**What you have to do:**
From the records, pick out and copy each line containing "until".

**Supplied data:**
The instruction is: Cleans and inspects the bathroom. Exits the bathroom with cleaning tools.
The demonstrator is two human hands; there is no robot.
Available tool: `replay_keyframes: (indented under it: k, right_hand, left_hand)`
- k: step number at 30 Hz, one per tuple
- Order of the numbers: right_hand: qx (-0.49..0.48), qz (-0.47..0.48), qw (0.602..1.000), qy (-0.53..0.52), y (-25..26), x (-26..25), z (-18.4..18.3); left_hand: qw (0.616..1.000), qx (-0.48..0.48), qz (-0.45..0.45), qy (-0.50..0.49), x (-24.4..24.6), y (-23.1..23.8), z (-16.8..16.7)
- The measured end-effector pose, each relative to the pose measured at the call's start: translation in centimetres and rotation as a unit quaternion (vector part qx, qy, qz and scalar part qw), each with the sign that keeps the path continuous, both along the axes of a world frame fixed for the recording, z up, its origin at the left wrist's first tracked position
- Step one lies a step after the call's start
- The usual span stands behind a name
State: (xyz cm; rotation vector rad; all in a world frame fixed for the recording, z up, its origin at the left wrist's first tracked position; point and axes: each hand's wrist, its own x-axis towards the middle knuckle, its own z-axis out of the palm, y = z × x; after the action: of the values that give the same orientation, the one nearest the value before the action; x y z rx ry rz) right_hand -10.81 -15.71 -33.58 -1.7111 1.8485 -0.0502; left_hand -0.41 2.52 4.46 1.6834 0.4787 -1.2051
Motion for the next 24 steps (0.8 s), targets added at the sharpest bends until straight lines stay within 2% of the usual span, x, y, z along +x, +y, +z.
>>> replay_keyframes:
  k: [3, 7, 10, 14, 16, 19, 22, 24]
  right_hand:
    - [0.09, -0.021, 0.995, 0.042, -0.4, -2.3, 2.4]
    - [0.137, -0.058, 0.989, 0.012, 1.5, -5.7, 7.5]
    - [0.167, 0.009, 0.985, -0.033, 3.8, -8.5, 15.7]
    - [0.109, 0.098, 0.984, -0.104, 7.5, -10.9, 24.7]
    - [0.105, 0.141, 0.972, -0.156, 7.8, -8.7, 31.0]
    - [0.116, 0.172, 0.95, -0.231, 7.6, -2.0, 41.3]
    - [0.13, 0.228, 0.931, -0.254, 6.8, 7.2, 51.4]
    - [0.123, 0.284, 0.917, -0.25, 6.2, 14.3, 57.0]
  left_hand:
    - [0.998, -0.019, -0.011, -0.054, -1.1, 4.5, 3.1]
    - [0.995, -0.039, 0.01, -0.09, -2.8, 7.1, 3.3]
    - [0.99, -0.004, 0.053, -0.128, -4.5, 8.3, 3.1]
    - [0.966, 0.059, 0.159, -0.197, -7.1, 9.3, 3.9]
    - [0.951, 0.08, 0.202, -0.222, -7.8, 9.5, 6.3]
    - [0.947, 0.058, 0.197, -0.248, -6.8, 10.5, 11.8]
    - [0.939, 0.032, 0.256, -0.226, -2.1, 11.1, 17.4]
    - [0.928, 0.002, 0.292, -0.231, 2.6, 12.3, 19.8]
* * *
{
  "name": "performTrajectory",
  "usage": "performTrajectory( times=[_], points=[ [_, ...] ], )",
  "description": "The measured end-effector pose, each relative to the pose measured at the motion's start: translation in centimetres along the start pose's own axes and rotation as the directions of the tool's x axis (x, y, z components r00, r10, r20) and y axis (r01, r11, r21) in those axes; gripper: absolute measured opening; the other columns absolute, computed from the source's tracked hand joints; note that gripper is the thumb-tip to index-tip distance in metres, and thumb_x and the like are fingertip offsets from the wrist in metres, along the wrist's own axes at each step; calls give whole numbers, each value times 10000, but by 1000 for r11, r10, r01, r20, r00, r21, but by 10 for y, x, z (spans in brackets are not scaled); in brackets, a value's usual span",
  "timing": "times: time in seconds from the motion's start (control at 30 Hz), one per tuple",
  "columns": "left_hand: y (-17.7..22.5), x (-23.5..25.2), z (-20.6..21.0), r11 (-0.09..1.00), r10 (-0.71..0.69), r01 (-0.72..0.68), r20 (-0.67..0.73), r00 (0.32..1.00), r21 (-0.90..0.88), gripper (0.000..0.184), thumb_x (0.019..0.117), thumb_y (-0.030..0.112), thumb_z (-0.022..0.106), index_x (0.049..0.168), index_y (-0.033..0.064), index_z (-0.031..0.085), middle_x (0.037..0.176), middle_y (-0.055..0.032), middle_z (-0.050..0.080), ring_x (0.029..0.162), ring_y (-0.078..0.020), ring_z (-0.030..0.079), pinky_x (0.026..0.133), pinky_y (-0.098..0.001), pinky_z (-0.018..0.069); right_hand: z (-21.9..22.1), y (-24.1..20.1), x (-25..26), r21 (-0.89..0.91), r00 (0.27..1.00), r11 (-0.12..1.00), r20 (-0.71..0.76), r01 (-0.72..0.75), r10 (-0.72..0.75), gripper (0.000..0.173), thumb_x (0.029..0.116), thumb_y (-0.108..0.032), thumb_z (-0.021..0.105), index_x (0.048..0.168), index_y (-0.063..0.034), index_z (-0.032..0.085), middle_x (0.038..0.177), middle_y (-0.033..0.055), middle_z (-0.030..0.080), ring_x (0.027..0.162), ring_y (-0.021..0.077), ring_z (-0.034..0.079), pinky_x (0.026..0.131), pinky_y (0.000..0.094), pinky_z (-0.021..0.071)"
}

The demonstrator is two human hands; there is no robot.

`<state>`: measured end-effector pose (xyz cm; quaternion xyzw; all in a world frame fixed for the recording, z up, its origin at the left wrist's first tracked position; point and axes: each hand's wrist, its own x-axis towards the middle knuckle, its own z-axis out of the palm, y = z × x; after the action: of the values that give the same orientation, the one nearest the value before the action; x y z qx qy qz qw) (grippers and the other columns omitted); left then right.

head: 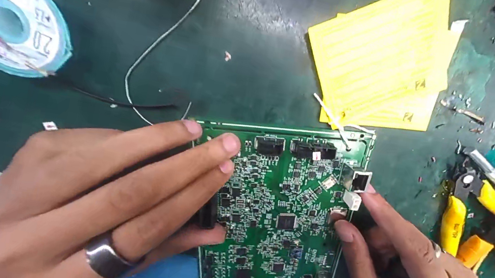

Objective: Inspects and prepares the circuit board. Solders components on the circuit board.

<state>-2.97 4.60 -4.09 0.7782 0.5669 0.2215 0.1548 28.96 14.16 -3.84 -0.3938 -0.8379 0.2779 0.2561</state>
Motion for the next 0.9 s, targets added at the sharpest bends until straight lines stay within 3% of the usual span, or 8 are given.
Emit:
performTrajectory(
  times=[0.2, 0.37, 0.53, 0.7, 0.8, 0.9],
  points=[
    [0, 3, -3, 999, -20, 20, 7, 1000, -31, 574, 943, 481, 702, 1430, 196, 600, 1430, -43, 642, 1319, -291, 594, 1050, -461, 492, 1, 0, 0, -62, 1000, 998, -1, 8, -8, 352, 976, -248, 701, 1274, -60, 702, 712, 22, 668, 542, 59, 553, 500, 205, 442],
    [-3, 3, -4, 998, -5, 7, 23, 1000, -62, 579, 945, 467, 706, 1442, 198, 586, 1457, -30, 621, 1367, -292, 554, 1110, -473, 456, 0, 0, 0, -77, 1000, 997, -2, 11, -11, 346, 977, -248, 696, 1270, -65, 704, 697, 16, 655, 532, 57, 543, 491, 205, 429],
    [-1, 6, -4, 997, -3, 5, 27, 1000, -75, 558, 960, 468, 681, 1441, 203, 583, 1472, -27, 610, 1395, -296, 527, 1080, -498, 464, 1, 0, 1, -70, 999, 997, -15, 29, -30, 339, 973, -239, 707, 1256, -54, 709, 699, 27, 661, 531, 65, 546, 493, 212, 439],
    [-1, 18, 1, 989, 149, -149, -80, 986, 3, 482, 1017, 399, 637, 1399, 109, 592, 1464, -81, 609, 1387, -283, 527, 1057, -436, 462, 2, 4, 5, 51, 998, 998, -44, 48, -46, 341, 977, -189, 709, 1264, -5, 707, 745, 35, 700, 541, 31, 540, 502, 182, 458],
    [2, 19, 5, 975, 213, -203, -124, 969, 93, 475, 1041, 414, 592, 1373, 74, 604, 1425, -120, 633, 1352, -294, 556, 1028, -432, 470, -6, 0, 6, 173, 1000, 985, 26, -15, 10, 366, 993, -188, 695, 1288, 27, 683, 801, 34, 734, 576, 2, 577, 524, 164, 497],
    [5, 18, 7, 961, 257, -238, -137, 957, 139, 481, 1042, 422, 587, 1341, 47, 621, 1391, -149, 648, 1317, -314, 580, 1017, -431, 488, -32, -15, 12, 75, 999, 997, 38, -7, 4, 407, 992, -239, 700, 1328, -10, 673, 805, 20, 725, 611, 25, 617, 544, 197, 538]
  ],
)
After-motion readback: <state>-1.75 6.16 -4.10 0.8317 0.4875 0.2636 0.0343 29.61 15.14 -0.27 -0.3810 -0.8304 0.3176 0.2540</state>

**Result:**
Motion for the next 24 steps (0.8 s), targets added at the sharpest bends until straight lines stay within 2% of the usual span, x, y, z along +x, +y, +z.
Motion for the next 0.9 s, targets added at the sharpest bends until straight lines stay within 3% of the usual span, or 8 are given.

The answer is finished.